How Vigée Le Brun originally became acquainted with Madame Du Barry is unknown. It could have been through the latter's brother-in-law, Jean Du Barry, whose portrait the artist had executed when she was only eighteen. Or, more likely, it could have been upon the recommendation of the duc de Brissac, whose portrait “en costume de cérémonie” she had executed in pastel in the early 1780s, a work exhibited at Pahin de la Blancherie’s Salon de la Correspondance in 1781 and 1782. In the dated list of portraits and subject pictures done between 1768 and 1789 that she appended to vol. I of her memoirs, the painter accounts for a number of likenesses of Du Barry: a copy of a portrait of her by another artist done in 1778 (unlocated or unidentified); a portrait done from life in 1781, which is either the half-length in which she is shown wearing a white muslin chemise or peignoir and a straw hat, a work that exists in two more or less well preserved autograph versions (figs. 1 and 2), or the almost knee-length portrait showing the comtesse wearing a creamy white satin dress à l’espagnole holding a wreath of flowers and leaning on a porphyry column, a work completed and signed and dated the following year (fig. 3); and a full-length portrait (1787), which either never existed or has not survived, and one of the aforementioned portraits of her wearing a peignoir.

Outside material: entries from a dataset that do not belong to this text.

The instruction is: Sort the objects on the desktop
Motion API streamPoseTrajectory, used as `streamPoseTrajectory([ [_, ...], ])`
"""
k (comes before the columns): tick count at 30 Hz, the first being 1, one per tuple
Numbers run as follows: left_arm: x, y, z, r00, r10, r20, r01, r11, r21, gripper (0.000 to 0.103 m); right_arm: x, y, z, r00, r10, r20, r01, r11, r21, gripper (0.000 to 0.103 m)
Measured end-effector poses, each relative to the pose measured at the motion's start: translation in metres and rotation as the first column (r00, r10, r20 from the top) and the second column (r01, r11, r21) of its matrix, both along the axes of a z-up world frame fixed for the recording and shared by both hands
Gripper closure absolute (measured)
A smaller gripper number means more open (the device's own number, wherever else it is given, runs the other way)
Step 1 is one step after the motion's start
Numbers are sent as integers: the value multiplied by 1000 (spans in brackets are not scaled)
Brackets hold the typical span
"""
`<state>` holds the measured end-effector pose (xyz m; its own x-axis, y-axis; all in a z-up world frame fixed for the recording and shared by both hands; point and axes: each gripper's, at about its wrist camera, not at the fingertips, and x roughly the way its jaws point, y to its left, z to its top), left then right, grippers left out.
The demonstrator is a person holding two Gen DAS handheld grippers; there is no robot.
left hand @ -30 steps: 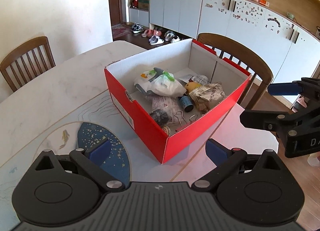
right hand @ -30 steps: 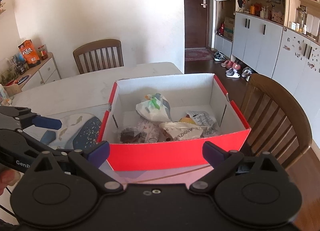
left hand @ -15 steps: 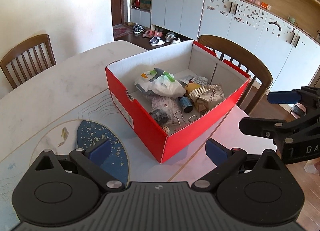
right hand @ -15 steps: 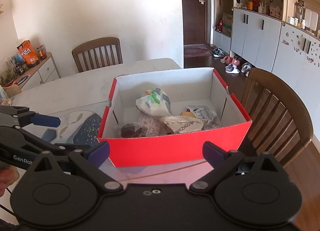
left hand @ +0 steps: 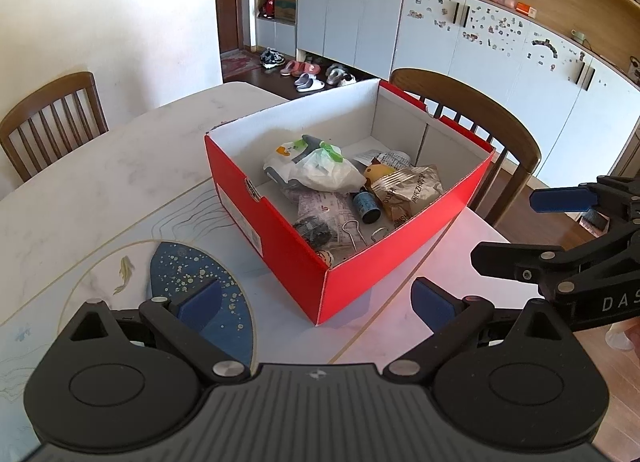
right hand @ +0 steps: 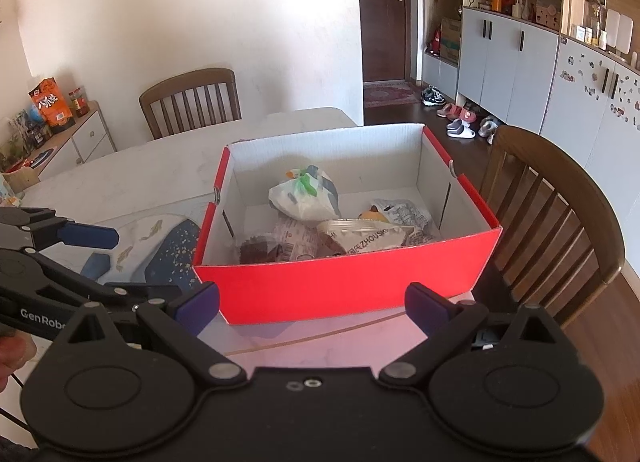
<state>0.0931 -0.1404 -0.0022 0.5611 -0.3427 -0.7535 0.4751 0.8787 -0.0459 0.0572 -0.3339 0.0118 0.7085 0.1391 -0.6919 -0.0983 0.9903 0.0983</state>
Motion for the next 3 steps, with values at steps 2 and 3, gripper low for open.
streamPoseTrajectory([
  [2, 0, 1, 0, 1000, 2, 1, -2, 1000, -2, 2, 0, 1, 0, 1000, -1, -4, 1, 1000, -3, 4],
  [3, 1, 2, 0, 1000, 0, 0, 0, 1000, -5, 2, 0, 1, -1, 1000, -2, -6, 2, 1000, -1, 4],
])
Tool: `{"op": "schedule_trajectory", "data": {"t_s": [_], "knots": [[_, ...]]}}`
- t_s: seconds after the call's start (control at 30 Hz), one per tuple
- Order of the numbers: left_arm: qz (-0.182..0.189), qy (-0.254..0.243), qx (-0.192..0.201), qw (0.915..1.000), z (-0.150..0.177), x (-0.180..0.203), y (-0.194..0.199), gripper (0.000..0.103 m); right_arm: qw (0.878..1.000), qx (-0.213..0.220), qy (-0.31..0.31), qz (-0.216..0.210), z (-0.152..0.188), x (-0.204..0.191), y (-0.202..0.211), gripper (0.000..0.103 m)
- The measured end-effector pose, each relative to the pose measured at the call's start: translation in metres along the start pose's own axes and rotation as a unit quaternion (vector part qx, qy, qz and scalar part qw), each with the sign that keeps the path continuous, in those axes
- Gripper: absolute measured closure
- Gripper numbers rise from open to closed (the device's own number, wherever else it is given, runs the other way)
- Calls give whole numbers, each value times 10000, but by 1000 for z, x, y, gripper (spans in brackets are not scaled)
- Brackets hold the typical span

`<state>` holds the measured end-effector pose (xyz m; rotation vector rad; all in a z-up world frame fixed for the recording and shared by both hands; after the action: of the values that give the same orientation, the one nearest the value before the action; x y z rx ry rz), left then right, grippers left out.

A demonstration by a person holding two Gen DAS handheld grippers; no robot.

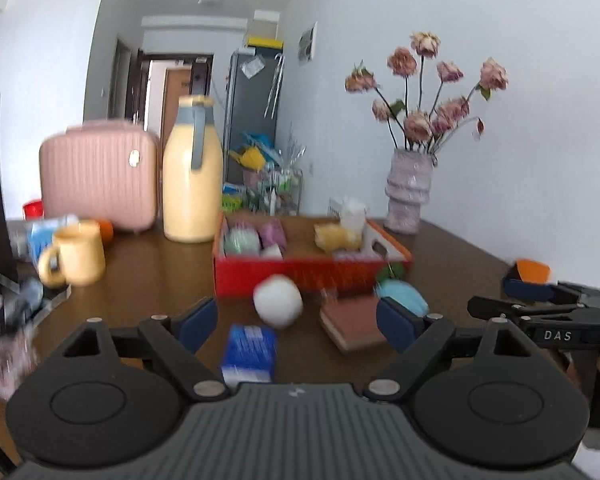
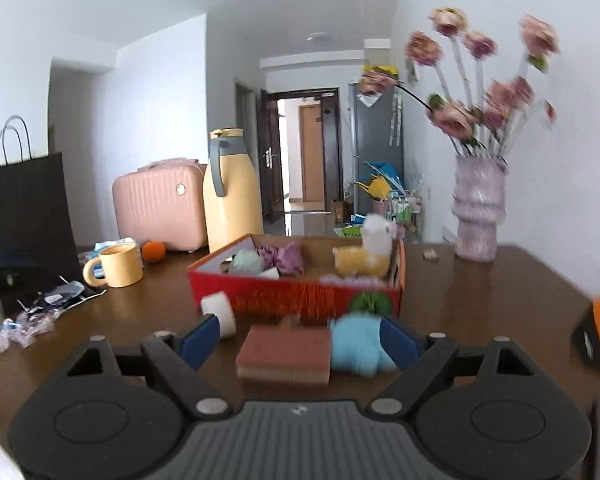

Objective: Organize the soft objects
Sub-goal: 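Withdraw both grippers toward the pink-and-beige sponge block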

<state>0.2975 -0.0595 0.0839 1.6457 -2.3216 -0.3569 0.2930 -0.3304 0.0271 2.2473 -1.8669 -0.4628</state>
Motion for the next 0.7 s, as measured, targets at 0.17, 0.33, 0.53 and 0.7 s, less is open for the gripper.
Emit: {"op": "schedule_trajectory", "data": {"t_s": [0.17, 0.33, 0.53, 0.7], "knots": [[62, 264, -363, 9990, 45, 14, 17, 15, 9980, -273, -567, 15, 44, 13, 26, 16], [19, 227, -625, 9978, 54, 23, 2, 16, 9978, -269, -571, 202, 52, 24, 27, 17], [157, 210, -753, 9968, 56, 33, -22, 21, 9963, -266, -812, 57, 52, 34, 15, 18], [363, 364, -1038, 9933, 55, 37, -66, 26, 9945, -455, -942, -16, 51, 40, -20, 33]]}}
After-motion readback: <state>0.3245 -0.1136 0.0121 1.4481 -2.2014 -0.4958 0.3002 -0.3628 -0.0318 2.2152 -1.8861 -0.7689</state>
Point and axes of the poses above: each gripper's, at about its wrist camera, not at the fingertips, and y roughly against the way its jaws point, x to its right, z to its underside, the point moved 6 cm from there along -y, roughly the way its jaws point
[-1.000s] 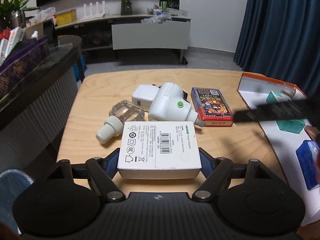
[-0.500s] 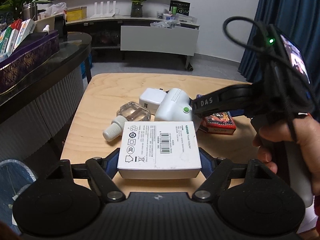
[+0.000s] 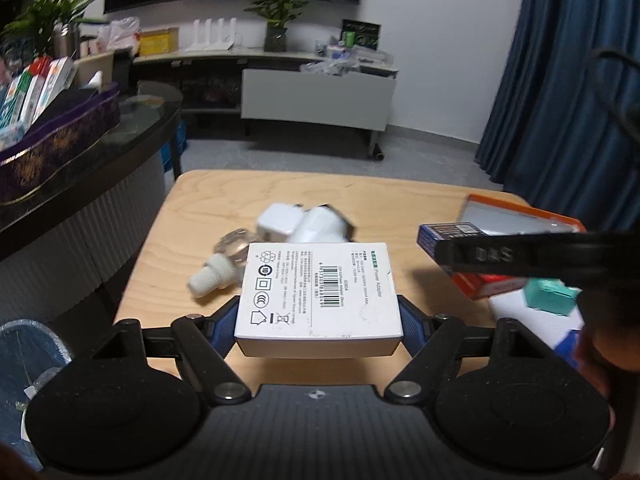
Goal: Organize rigid objects
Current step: 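Grasp the red card box with the right tool and lift it, then carry the white box and red card box over the white lid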
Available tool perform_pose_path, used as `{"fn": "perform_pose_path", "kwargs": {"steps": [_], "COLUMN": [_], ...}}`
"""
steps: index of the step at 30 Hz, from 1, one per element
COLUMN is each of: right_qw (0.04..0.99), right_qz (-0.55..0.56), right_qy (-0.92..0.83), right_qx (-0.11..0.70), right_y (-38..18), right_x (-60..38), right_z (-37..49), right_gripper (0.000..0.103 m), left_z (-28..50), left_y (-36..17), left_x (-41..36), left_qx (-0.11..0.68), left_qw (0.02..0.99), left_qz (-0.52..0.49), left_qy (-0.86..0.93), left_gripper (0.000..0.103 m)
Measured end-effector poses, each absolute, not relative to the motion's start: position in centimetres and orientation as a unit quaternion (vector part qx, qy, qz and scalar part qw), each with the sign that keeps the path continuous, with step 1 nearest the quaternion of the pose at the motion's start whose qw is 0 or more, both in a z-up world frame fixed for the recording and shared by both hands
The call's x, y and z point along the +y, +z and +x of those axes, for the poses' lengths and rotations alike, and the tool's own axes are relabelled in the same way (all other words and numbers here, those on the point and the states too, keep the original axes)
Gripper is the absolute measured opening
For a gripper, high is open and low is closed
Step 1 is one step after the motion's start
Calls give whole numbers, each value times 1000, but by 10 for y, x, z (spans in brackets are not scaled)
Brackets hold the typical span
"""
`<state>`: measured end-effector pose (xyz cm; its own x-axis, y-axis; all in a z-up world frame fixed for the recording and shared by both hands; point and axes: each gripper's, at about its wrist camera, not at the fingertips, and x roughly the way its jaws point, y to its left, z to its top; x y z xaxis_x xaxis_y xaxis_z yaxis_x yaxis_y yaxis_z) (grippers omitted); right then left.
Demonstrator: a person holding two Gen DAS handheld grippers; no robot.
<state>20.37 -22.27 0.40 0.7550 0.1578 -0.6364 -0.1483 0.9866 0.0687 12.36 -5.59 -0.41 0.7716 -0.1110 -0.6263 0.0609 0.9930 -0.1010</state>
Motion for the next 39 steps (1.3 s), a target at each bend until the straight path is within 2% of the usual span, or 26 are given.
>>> {"fn": "perform_pose_path", "kwargs": {"steps": [8, 23, 32, 39], "right_qw": [946, 962, 961, 963], "right_qz": [31, 53, 82, 99], "right_qy": [69, -14, -49, -65], "right_qx": [314, 269, 260, 243], "right_y": [19, 34, 35, 47], "right_x": [-272, -354, -392, -414], "right_z": [144, 83, 74, 84], "right_gripper": [71, 71, 71, 71], "left_z": [113, 100, 107, 129], "left_y": [-3, 13, 12, 33], "left_x": [-85, -161, -195, -221], "left_qx": [346, 333, 346, 328], "left_qw": [935, 933, 924, 927], "left_qz": [-24, -19, -1, 27], "left_qy": [-72, -137, -165, -178], "left_gripper": [79, 79, 79, 79]}}
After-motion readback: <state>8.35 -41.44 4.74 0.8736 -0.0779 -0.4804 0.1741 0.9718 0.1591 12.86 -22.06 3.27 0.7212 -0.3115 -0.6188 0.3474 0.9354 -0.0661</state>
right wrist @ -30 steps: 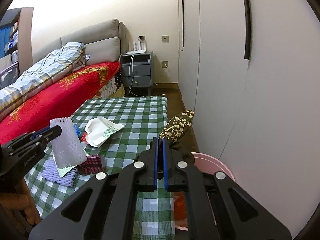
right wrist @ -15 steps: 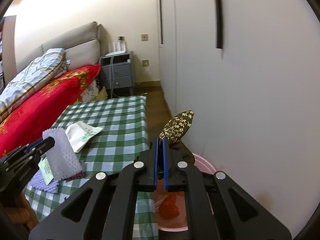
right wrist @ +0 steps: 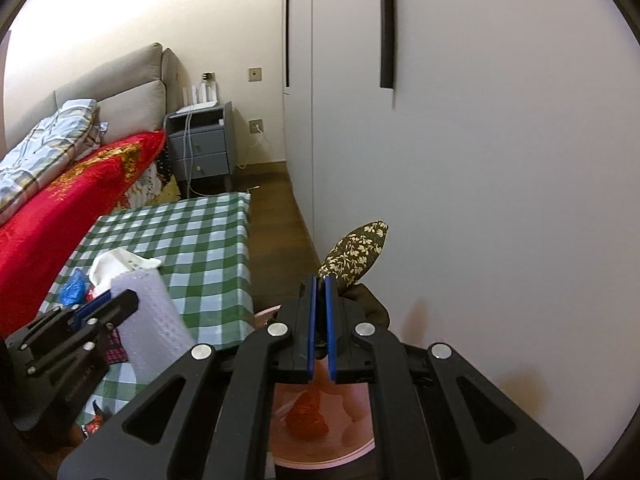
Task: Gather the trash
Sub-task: 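Carry both items over the pink bucket and open both tools to drop them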
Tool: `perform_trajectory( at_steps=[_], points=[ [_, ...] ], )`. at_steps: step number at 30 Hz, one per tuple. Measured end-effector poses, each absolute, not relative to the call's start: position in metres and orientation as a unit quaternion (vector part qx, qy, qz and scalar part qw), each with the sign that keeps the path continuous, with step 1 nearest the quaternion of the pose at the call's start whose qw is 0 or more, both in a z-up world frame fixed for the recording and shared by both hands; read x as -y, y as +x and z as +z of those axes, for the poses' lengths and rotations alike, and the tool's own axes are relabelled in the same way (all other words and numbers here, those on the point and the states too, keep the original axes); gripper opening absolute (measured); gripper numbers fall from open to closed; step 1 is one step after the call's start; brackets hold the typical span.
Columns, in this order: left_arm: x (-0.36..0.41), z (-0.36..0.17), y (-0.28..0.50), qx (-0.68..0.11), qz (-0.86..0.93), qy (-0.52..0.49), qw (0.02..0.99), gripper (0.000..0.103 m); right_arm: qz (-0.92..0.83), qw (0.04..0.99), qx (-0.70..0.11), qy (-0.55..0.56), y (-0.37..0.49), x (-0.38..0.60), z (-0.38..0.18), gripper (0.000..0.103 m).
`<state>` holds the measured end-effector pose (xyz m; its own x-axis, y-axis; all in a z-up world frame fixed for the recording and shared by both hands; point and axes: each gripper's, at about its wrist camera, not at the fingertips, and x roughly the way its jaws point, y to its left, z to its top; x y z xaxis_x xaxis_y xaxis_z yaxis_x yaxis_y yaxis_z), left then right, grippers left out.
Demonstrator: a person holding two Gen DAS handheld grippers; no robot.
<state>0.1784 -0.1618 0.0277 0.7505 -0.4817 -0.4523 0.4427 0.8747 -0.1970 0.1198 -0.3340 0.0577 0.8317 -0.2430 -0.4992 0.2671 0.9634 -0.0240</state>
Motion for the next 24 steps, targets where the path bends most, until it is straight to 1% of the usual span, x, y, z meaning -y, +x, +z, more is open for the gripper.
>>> perform_trajectory(
  at_steps=[13, 14, 15, 16, 17, 18, 20, 22, 24],
  points=[
    [0.215, -0.012, 0.196, -0.295, -0.288, -0.048, 0.910, 0.014, -0.157, 0.950, -0.268, 0.034, 0.135, 0.354, 0.046, 0.004],
    [0.219, -0.015, 0.197, -0.298, -0.293, -0.048, 0.907, 0.015, -0.159, 0.949, -0.270, 0.039, 0.136, 0.356, 0.044, 0.004],
    [0.223, -0.018, 0.198, -0.303, -0.297, -0.045, 0.904, 0.022, -0.161, 0.948, -0.272, 0.044, 0.138, 0.359, 0.043, 0.004],
    [0.226, -0.021, 0.199, -0.307, -0.298, -0.042, 0.903, 0.031, -0.162, 0.947, -0.273, 0.048, 0.139, 0.361, 0.042, 0.007],
    [0.227, -0.023, 0.199, -0.309, -0.297, -0.039, 0.902, 0.047, -0.168, 0.946, -0.273, 0.053, 0.140, 0.363, 0.041, 0.011],
    [0.227, -0.024, 0.199, -0.309, -0.296, -0.038, 0.903, 0.049, -0.174, 0.944, -0.274, 0.056, 0.141, 0.365, 0.040, 0.014],
    [0.221, -0.025, 0.200, -0.311, -0.291, -0.042, 0.904, 0.049, -0.177, 0.944, -0.271, 0.070, 0.141, 0.369, 0.040, 0.039],
    [0.214, -0.022, 0.203, -0.309, -0.285, -0.052, 0.906, 0.049, -0.182, 0.944, -0.264, 0.077, 0.140, 0.369, 0.041, 0.048],
    [0.202, -0.016, 0.201, -0.305, -0.277, -0.063, 0.909, 0.049, -0.184, 0.946, -0.255, 0.079, 0.138, 0.368, 0.045, 0.050]
  ],
)
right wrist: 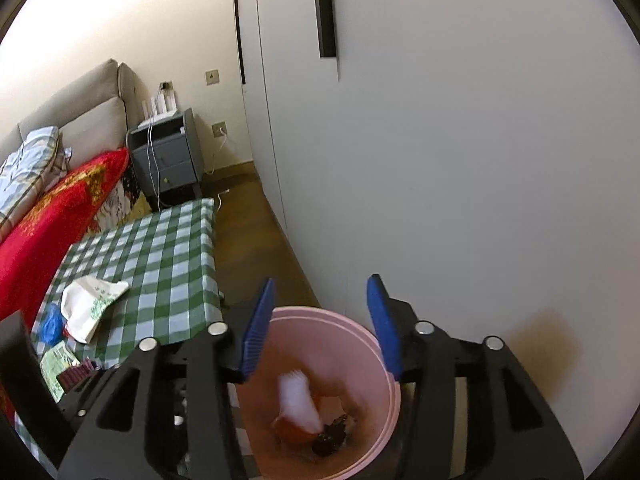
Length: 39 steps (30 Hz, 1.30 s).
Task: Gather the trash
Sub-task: 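Carry both items over the pink bucket and open both tools to drop them, then return to the table and grasp the red snack packet with the right tool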
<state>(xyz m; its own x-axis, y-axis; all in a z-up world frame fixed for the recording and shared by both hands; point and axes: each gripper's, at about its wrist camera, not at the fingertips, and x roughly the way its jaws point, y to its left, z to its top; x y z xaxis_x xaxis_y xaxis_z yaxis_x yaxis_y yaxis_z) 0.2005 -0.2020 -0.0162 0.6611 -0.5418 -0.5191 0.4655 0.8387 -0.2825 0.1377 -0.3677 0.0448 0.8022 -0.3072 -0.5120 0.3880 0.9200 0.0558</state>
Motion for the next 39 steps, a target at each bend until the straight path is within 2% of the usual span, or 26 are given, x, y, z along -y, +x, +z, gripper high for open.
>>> perform_trajectory(
  at_steps=[8, 22, 29, 39],
  points=[
    [0.162, -0.006, 0.188, -0.286, -0.241, -0.064, 0.925, 0.049, -0.146, 0.960, -0.226, 0.082, 0.127, 0.347, 0.057, 0.051],
    [0.058, 0.038, 0.153, -0.250, -0.145, -0.061, 0.955, 0.049, -0.042, 0.971, -0.225, 0.074, 0.117, 0.282, 0.053, 0.051],
    [0.011, 0.047, 0.136, -0.259, -0.085, -0.076, 0.959, 0.046, 0.046, 0.960, -0.262, 0.088, 0.111, 0.239, 0.029, 0.045],
    [-0.036, 0.070, 0.091, -0.237, -0.040, -0.093, 0.966, 0.046, 0.135, 0.943, -0.305, 0.012, 0.093, 0.159, -0.026, 0.047]
  ],
)
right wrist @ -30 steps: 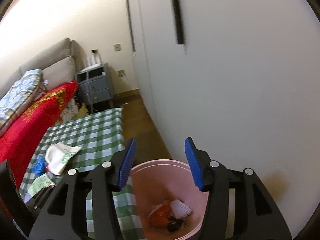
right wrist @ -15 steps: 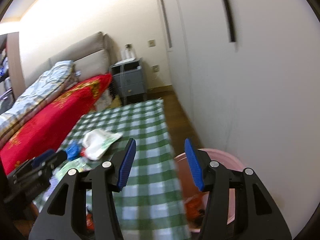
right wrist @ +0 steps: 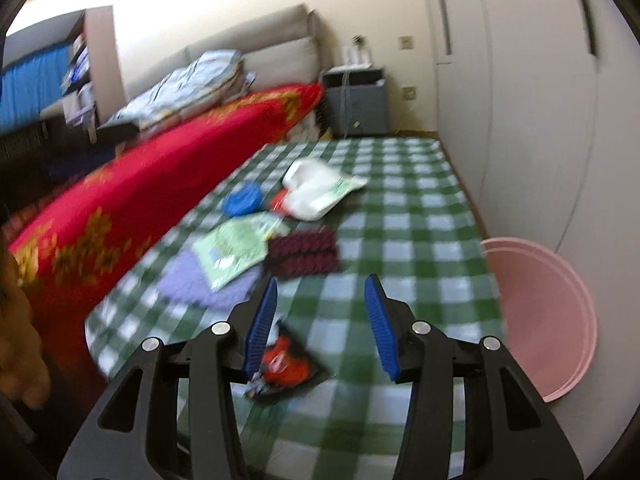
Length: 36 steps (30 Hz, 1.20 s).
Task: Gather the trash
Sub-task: 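Return to the table and grasp the red snack packet with the right tool, then grasp the dark pink patterned box with the left tool while the right tool holds the packet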
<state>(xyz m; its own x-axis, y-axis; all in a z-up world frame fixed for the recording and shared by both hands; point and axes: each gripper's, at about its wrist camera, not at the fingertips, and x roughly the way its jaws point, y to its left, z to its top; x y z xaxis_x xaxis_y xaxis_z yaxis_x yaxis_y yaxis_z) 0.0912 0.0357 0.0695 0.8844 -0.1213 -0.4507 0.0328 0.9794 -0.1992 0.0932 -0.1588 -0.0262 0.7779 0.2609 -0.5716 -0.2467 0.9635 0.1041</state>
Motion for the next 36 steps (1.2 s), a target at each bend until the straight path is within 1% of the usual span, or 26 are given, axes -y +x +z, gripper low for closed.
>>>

There is no mention however in the lists of the present portrait, which she began at the Château de Louveciennes during at the end of September 1789, leaving it unfinished only weeks before she felt obliged to leave France. She does however refer to it in the text of the Souvenirs:
“The third portrait that I did of Mme Dubarri is in my house. I began it around the middle of September 1789. From Louveciennes, we heard incessant cannonades, and I remember the poor woman telling me. ‘If Louis XV were still alive, certainly none of this would be happening.’ I painted the head and sketched the body and the arms, then I was obliged to make a trip to Paris. I hoped to be able to return to Louveciennes to finish my work, but Berthier and Foulon had just been assassinated [22 July 1789]. I was out of my mind with fear, and I could only think of fleeing France. I therefore left this painting half finished. I know not how by some fluke comte Louis de Narbonne came into possession of it during my absence. Upon my return to France, he returned it and I have just finished it.”
Madame Le Brun left Paris with her daughter in October of 1789, the same night that the royal family was forcibly removed by a mob from the Versailles and made to take up residence in Paris at the Palais des Tuileries, a major step in the eradication of the centuries-old monarchy. She settled in Rome and on July 2, 1790, after a financially profitable stay in Naples, she wrote to Madame Du Barry that she was hoping to return to Louveciennes to complete the portrait in October of that year. “I was hoping to stay here only six weeks, but I have so many paintings to do that I am staying six months. That postpones my beloved project for Louveciennes, that of finishing your portrait, but I will come back with pleasure, because there everything is lovely, everything is fine…”
This is undoubtedly the unfinished portrait of the comtesse Du Barry which the duc de Rohan Chabot found in the Paris townhouse on the rue de Grenelle, of the murdered duc de Brissac, reporting in a letter to her, “I picked up the three portraits of you which were at his house. I kept one of the smaller ones. It’s the original of the one which shows you wearing a white chemise or a peignoir and a hat with a plume, the second is a copy of the one in which the head is finished, but the clothing is only sketched in. Neither of them is framed” (C. Vatel, Histoire de Madame du Barry d’après ses papiers personnels et les documents des archives publiques, Versailles, 1883, III, pp. 201-202).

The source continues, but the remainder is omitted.